- _ABOUT THIS EXERCISE_: Every line in the entries where "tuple" is found should be copied.

Records from a dataset
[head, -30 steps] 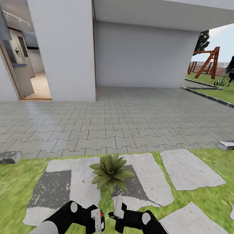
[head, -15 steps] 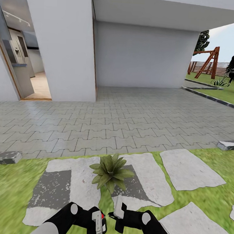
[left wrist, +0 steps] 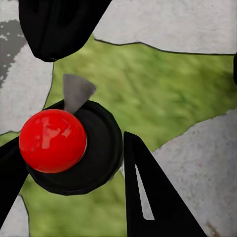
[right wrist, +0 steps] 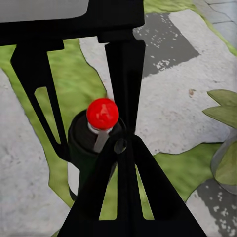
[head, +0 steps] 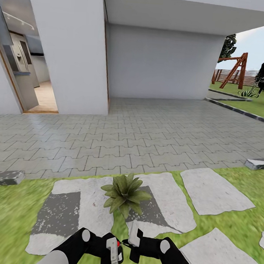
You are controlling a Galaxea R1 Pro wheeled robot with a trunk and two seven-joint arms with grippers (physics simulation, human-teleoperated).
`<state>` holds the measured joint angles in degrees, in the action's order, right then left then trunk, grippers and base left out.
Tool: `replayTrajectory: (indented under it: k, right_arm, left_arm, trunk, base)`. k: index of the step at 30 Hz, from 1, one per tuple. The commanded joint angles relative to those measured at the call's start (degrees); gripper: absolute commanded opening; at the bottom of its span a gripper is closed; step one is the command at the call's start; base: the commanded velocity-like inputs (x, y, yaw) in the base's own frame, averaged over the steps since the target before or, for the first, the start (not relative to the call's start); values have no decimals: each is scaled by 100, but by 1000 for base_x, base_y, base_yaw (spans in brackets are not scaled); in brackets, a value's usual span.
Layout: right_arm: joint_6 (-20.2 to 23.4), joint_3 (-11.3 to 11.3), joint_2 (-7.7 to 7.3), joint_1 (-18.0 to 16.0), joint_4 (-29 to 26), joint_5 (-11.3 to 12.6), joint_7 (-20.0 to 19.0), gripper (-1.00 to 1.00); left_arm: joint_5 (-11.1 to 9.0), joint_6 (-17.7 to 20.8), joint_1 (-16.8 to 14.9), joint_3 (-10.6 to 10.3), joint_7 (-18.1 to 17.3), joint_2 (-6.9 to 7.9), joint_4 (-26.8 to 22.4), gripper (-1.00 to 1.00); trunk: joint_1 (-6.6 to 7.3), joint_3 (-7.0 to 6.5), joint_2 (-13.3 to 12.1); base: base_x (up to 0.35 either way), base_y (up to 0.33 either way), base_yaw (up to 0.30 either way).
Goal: Pick up the pesticide atomizer in the garden and spray insectifuge to fully cover both potted plants in the garden.
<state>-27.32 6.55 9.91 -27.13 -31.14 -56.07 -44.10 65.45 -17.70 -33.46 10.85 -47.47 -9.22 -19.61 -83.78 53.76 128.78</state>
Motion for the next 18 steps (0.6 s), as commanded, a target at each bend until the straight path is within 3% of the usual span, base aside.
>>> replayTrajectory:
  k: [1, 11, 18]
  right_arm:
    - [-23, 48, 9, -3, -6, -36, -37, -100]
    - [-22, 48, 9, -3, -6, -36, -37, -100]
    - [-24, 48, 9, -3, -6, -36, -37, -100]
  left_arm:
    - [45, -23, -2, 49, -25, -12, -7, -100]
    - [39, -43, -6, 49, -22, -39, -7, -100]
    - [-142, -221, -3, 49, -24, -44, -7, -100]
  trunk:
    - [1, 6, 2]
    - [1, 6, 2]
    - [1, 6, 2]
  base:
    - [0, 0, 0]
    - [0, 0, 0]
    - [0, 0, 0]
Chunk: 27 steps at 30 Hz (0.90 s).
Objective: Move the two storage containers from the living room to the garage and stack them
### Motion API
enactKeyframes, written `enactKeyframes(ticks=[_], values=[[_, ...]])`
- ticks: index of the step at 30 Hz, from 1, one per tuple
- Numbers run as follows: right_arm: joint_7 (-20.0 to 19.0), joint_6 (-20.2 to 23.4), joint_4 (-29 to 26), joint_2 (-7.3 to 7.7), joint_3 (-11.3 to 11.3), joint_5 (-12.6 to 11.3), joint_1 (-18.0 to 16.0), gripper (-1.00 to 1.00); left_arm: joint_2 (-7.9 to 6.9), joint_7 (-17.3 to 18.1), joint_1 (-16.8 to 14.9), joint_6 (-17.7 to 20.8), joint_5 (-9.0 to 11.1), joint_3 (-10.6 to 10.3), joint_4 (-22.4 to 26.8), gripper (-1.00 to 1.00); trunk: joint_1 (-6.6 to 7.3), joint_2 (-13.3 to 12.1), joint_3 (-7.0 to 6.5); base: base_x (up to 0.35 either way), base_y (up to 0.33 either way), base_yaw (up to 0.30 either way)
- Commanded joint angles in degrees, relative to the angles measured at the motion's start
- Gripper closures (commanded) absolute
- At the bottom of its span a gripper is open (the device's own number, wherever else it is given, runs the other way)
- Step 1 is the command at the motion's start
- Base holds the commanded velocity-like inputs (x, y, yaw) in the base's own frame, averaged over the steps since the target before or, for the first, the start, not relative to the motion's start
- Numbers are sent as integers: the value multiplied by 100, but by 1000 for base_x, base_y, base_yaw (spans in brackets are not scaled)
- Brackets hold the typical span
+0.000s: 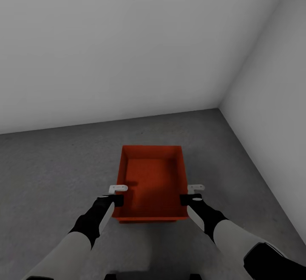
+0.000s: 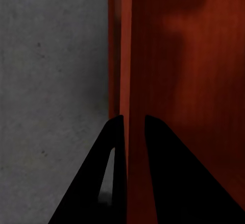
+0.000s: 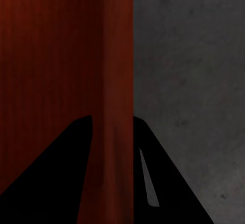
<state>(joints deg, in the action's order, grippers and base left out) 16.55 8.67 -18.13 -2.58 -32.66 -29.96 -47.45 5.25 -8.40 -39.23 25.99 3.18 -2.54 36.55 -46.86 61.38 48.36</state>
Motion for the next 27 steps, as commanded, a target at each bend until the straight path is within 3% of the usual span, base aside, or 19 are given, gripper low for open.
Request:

- _RESULT OF THIS EXERCISE_:
Tool: `replayTrajectory: (indented under it: k, right_arm, left_arm, trunk, base)`. k: index of the step at 30 Hz, from 1, one per tuple. The commanded joint angles relative to those measured at the call's start (degrees); gripper: absolute commanded opening; at the bottom of its span a gripper is closed; step one is the command at the call's start; base: the commanded velocity-like inputs (x, y, yaw) in the base's own frame, averaged over the steps since the target before or, for the first, the start (not relative to the call's start); values have no decimals: each is scaled by 100, but by 1000 for base_x, base_y, base_yaw (spans in brackets are not scaled); in brackets, a value's usual span.
- ticks: index of the step at 30 Hz, from 1, one per tuple

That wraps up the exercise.